So far, my relatives haven’t been identified as killers. There was the time during the Korean war my uncle, a Corporal at the time, got drunk, stole a jeep and shot up Seoul during a cease fire. He was court-martialed and reduced to Private.
A woman researching her ancestry submitted her DNA to a genealogy website — and ended up leading police to her half brother, who left his DNA at a crime scene decades ago.
Raymond Charles Rowe pleaded guilty this year to the 1992 rape and murder of Christy Mirack, a Pennsylvania schoolteacher.
It has become a surprisingly common story in recent years as more Americans put their genetic materials into the public domain, allowing police some access.
Authorities said one company helped solve nearly 30 cold cases from May to December using DNA profiles submitted to genealogy sites and made available for public matching.
The work is conducted at places such as Parabon NanoLabs, where CeCe Moore and other genetic genealogists take crime scene DNA turned over by police and run it against profiles from 23andMe, Ancestry.com or other sites made public on GEDmatch by consumers looking for relatives they didn’t know existed.
In successful cases, Parabon is able to identify a narrow list of potential leads.
“I can point them to as few people as possible,” Ms. Moore told The Washington Times. “It’s really the strength of this process that we can help them zero in on just a handful or sometimes one person rather than having innocent people pulled into the investigation.”
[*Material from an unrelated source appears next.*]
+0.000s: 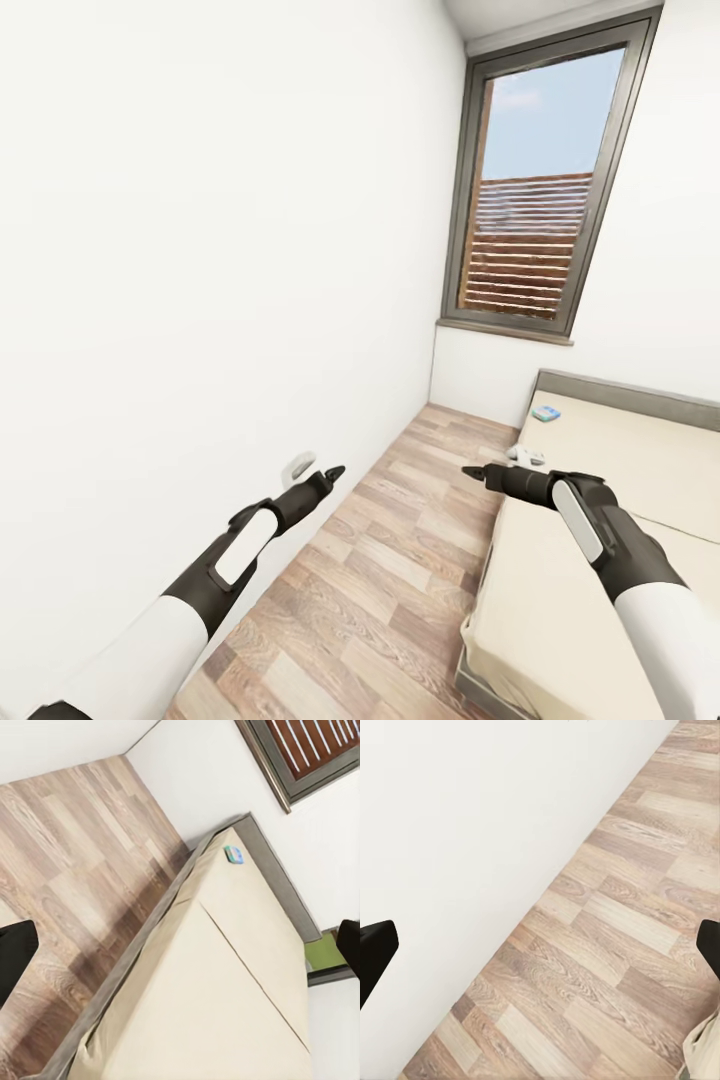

The tactic helped nab William Earl Talbott II, a 55-year-old truck driver arrested in Washington state last year and charged with murdering two people more than 30 years ago. Scientists matched his DNA from the 1987 crime scene to one of his relatives.
The technique, used by genetic genealogists across the country, helped catch the “Golden State Killer,” Joseph James DeAngelo, who is reportedly responsible for 50 rapes and 12 killings dating back decades.